Investissement : le pack attise les convoitises

Les acteurs du packaging n’ont rien à envier à ceux du CAC 40 en termes de fusions et acquisitions, les investissements allant bon train sur ce secteur. « Cela prouve que, malgré les difficultés du marché de la beauté, nos entreprises restent attractives », observe Thomas Riou, directeur général de la division Parfumerie et Cosmétique du groupe Bormioli Rocco, qui vient de faire l’objet d’une cession de 95% de son capital. Juste avant, le groupe Pochet a procédé à une série d’investissements, poursuivant sa stratégie de croissance externe avec l’acquisition de l’ex-filiale de Lisi, Lisi Cosmetics, rebaptisée Qualicosmetics, et de Solev. Avec la première, le groupe acquiert le savoir-faire en transformation et décor de l’aluminium ; avec la seconde, il s’offre une expertise en termes de décoration et notamment de métallisation sur verre. « Nous complétons ainsi nos compétences technologiques, ce qui nous permet désormais de présenter une offre complète à nos clients », explique Irène Gosset, présidente du directoire du groupe Pochet. Ces groupes organisent leur croissance externe en s’appuyant sur la tendance du full service. En multipliant les savoir-faire, Pochet propose un service de plus en plus complet, réduisant les interlocuteurs et donc les délais de développement.

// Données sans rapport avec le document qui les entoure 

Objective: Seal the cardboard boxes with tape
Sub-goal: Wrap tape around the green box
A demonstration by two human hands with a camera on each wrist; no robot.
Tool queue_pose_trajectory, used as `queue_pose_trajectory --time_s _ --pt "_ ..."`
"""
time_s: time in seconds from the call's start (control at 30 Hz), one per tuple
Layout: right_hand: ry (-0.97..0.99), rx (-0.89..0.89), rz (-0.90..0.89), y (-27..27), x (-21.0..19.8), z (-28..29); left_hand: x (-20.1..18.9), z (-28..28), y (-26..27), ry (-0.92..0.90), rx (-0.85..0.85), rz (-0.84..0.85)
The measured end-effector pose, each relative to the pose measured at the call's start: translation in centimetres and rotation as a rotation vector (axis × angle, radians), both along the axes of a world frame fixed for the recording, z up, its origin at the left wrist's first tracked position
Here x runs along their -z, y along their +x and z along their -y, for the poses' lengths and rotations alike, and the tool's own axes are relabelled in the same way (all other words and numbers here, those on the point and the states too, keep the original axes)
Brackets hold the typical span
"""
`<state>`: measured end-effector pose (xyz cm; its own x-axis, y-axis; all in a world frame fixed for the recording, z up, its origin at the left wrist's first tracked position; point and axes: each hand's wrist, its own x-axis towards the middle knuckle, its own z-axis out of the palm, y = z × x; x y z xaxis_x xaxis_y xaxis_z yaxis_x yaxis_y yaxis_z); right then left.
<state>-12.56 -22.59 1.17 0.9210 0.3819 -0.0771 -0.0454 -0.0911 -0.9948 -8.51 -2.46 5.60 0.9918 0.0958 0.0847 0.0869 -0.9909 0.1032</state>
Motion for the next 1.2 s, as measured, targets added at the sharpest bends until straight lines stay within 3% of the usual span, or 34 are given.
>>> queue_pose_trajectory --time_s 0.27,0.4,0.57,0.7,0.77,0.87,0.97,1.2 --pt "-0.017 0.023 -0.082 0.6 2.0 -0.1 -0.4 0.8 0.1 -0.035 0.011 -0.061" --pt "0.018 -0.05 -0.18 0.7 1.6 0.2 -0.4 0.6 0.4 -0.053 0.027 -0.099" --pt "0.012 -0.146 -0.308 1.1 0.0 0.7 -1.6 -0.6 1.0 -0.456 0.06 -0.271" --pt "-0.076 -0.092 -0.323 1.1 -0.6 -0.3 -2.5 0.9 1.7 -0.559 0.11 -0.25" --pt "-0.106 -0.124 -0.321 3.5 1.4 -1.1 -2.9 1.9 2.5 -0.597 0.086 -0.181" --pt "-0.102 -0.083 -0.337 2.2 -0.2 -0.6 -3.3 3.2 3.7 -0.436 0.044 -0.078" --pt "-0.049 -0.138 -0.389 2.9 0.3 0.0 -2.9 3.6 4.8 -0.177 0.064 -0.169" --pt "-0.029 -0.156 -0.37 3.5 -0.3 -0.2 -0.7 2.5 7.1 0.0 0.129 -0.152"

Dans un registre différent, le fournisseur de plastique et de verre Bormioli Rocco a fait l’objet d’un changement d’actionnaire majoritaire. Ainsi, la banque italienne Banco Popolare a vendu ses 95% de la société au fonds private equity Vision Capital. « L’arrivée d’un nouvel actionnaire affichant une forte volonté de croissance au service de nos clients est une excellente nouvelle, précise Thomas Riou. Ses ambitions très fortes pour la société passeront par de la croissance interne et externe. » Le directeur général met en avant le fait que Bormioli Rocco est une entreprise saine, avec un endettement faible, qui a su séduire les investisseurs.